Problem to solve: Images are not part of the copy; transcribe all the data exactly.
━━━━━━
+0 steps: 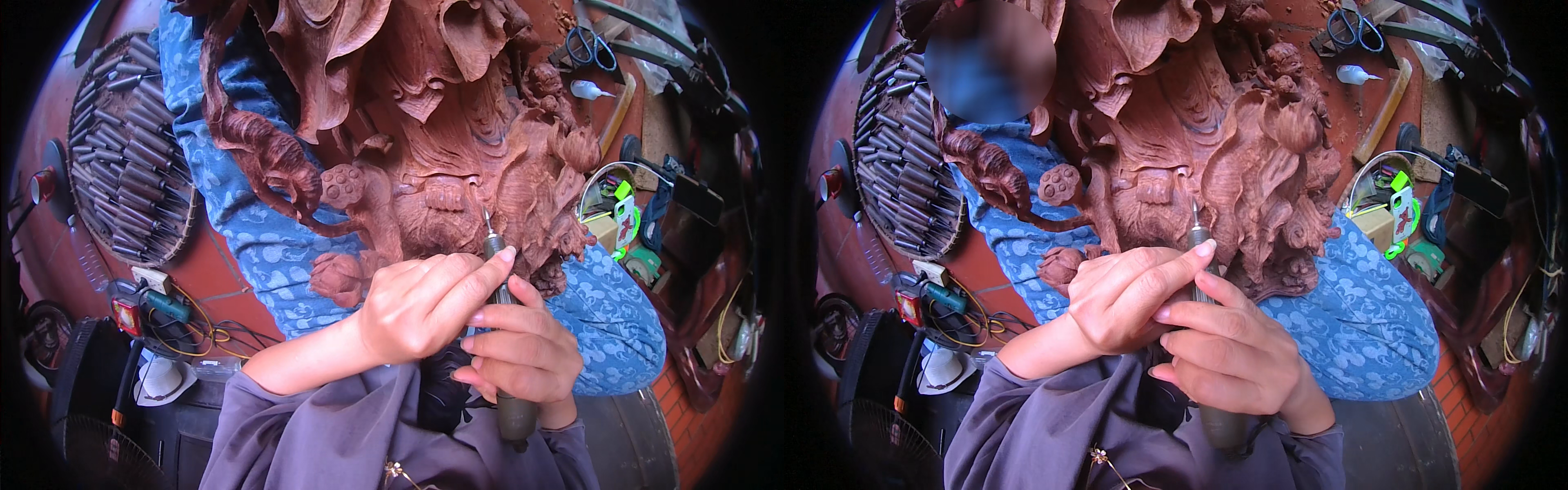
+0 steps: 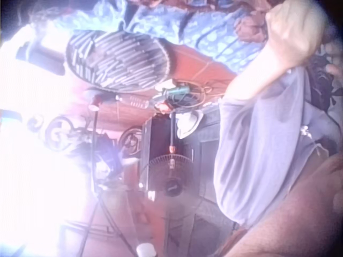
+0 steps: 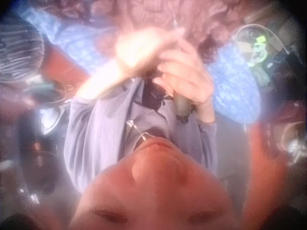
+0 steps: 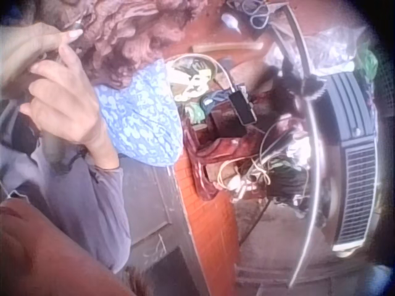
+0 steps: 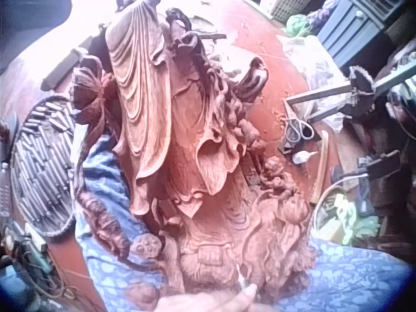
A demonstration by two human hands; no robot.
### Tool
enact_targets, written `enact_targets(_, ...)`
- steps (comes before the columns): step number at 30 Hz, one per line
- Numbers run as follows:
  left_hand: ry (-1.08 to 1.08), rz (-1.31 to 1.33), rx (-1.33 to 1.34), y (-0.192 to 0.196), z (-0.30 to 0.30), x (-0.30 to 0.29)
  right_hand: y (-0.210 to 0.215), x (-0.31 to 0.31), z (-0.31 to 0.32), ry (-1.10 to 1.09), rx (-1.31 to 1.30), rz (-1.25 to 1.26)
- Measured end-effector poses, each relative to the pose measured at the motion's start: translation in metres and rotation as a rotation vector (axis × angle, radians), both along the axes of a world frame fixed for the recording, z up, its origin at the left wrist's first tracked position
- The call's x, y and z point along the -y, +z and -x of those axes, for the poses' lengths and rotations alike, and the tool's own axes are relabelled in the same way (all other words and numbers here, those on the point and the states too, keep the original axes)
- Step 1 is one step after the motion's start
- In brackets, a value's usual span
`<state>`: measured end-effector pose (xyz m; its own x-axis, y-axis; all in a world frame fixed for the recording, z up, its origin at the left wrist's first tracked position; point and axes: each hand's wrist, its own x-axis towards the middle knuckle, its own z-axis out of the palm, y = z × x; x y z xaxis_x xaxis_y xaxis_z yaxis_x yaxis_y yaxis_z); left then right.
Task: The person carves a large reddish-brown wooden sculpture using a chisel and mallet, then switches to a rotary tool to refine details. The person works on the sculpture's surface, removing material and shaping features.
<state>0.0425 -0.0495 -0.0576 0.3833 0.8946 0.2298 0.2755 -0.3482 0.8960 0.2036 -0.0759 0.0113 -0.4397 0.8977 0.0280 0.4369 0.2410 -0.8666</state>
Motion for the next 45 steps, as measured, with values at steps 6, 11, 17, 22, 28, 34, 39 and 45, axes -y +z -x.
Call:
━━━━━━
Exercise result:
+0 steps: 
+0 steps: 
+0 steps: 
+0 steps: 
+0 steps: 
A demonstration by two human hands; no robot.
### Tool
enact_targets, written `enact_targets(_, ...)`
- steps (comes before the columns): step number at 30 Hz, one per line
- Numbers run as follows:
  left_hand: ry (-1.08 to 1.08), rz (-1.31 to 1.33), rx (-1.33 to 1.34), y (-0.192 to 0.196), z (-0.30 to 0.30), x (-0.30 to 0.29)
  right_hand: y (-0.210 to 0.215), x (-0.31 to 0.31), z (-0.31 to 0.32), ry (-1.10 to 1.09), rx (-1.31 to 1.30), rz (-1.25 to 1.26)
- Measured end-effector poses, each relative to the pose measured at the motion's start: translation in metres and rotation as a rotation vector (axis × angle, radians), both along the axes of a world frame fixed for the recording, z up, its origin at the left wrist's first tracked position
- The call's x, y and z point along the -y, +z and -x of those axes, for the poses' lengths and rotations alike, and the tool's own axes are relabelled in the same way (all other words and numbers here, those on the point and the states too, keep the original axes)
- Step 1 is one step after the motion's start
- In brackets, a value's usual span
`<state>`: measured end-effector pose (xyz m; its own x-axis, y-axis; all in a world frame fixed for the recording, z up, its origin at the left wrist's first tracked position; point and axes: each hand's wrist, its own x-axis towards the middle knuckle, its own z-axis out of the palm, y = z × x; x y z xaxis_x xaxis_y xaxis_z yaxis_x yaxis_y yaxis_z); left then right.
Task: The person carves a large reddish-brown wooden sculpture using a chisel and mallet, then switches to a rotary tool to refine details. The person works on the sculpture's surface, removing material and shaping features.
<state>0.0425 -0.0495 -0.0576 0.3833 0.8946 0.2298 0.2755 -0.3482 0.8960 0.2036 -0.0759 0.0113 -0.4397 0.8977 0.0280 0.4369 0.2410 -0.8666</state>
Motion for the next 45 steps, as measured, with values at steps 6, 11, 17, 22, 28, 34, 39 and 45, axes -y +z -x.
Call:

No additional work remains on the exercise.